Activity: Every line in the listing below that holds the word "held" should be returned.
== Task material
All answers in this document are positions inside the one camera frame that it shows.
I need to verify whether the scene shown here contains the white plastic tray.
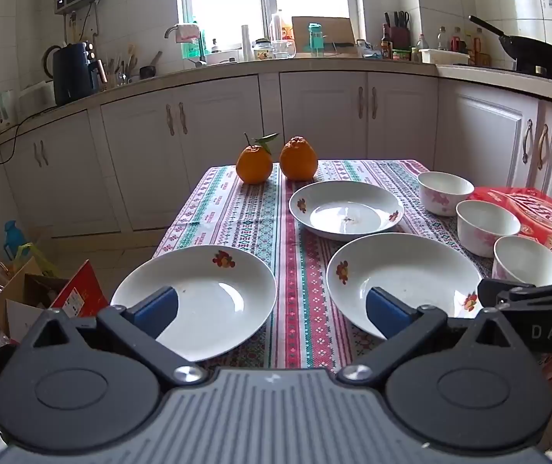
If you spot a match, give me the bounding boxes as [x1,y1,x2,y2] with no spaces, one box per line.
[423,48,472,65]

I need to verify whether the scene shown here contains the pink cloth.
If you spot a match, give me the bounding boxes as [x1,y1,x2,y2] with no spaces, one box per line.
[175,23,200,44]

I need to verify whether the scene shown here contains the brown cardboard sheet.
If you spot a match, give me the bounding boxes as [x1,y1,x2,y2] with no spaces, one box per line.
[291,16,358,57]

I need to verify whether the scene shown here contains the bumpy orange without leaf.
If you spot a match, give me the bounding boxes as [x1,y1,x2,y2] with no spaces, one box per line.
[280,136,318,181]

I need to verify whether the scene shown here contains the black wok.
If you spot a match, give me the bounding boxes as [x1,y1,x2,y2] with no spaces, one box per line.
[469,15,552,73]

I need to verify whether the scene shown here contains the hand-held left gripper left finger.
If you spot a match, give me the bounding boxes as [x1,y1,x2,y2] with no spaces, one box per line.
[19,286,208,388]

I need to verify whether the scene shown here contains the small black pot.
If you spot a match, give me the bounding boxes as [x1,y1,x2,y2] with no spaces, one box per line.
[139,51,164,79]

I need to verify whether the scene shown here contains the patterned striped tablecloth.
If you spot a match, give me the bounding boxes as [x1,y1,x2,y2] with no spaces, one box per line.
[152,159,552,373]

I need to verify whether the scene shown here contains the orange with green leaf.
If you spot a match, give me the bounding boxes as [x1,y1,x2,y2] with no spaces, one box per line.
[236,133,280,185]

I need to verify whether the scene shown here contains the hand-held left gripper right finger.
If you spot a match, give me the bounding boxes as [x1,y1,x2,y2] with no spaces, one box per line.
[336,287,528,388]

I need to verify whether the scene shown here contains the knife block with knives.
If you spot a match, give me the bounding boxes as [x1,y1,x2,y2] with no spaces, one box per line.
[385,11,411,51]

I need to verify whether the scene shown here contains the red plastic bag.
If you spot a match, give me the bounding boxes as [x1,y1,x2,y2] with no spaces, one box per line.
[469,186,552,281]

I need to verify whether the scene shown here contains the kitchen window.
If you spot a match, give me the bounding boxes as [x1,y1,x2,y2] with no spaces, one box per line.
[175,0,364,51]

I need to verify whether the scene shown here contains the white bowl pink flower print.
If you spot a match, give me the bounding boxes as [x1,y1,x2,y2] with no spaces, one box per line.
[417,171,475,217]
[492,235,552,287]
[456,200,521,258]

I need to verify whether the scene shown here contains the cooking oil bottle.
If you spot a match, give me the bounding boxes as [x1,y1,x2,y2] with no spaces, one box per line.
[270,10,294,42]

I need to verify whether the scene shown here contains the red cardboard box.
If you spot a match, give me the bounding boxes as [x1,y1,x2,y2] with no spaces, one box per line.
[48,260,110,320]

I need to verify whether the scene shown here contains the blue thermos bottle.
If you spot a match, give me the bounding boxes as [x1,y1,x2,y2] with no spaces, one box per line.
[4,221,27,262]

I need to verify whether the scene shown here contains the black power cable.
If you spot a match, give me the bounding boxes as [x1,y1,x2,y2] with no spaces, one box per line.
[0,104,59,165]

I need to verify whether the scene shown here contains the metal kitchen faucet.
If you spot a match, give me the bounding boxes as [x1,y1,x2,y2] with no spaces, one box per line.
[164,24,207,67]

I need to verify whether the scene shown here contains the white electric kettle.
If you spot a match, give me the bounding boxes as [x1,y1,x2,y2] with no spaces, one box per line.
[0,91,18,127]

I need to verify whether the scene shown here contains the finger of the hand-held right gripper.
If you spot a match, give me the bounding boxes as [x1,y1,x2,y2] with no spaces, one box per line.
[478,277,552,309]

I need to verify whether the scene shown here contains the utensil holder with utensils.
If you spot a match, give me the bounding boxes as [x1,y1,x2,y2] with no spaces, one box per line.
[99,46,138,89]

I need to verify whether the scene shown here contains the yellow-green bag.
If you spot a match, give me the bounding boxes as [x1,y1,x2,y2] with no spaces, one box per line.
[15,243,59,277]

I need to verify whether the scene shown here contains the brown cardboard box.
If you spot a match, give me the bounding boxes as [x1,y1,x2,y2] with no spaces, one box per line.
[0,256,66,340]

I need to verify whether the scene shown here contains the white plate with flower print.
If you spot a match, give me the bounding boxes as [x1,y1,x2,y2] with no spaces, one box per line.
[325,233,483,340]
[289,181,405,241]
[110,245,277,362]

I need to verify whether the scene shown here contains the white kitchen cabinets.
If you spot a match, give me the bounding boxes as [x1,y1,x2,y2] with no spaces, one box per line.
[0,55,552,242]
====
Task solution:
I need to verify whether the scene shown here contains the hand-held left gripper left finger.
I need to verify whether the scene shown here contains the hand-held left gripper right finger.
I need to verify whether the scene shown here contains the finger of the hand-held right gripper.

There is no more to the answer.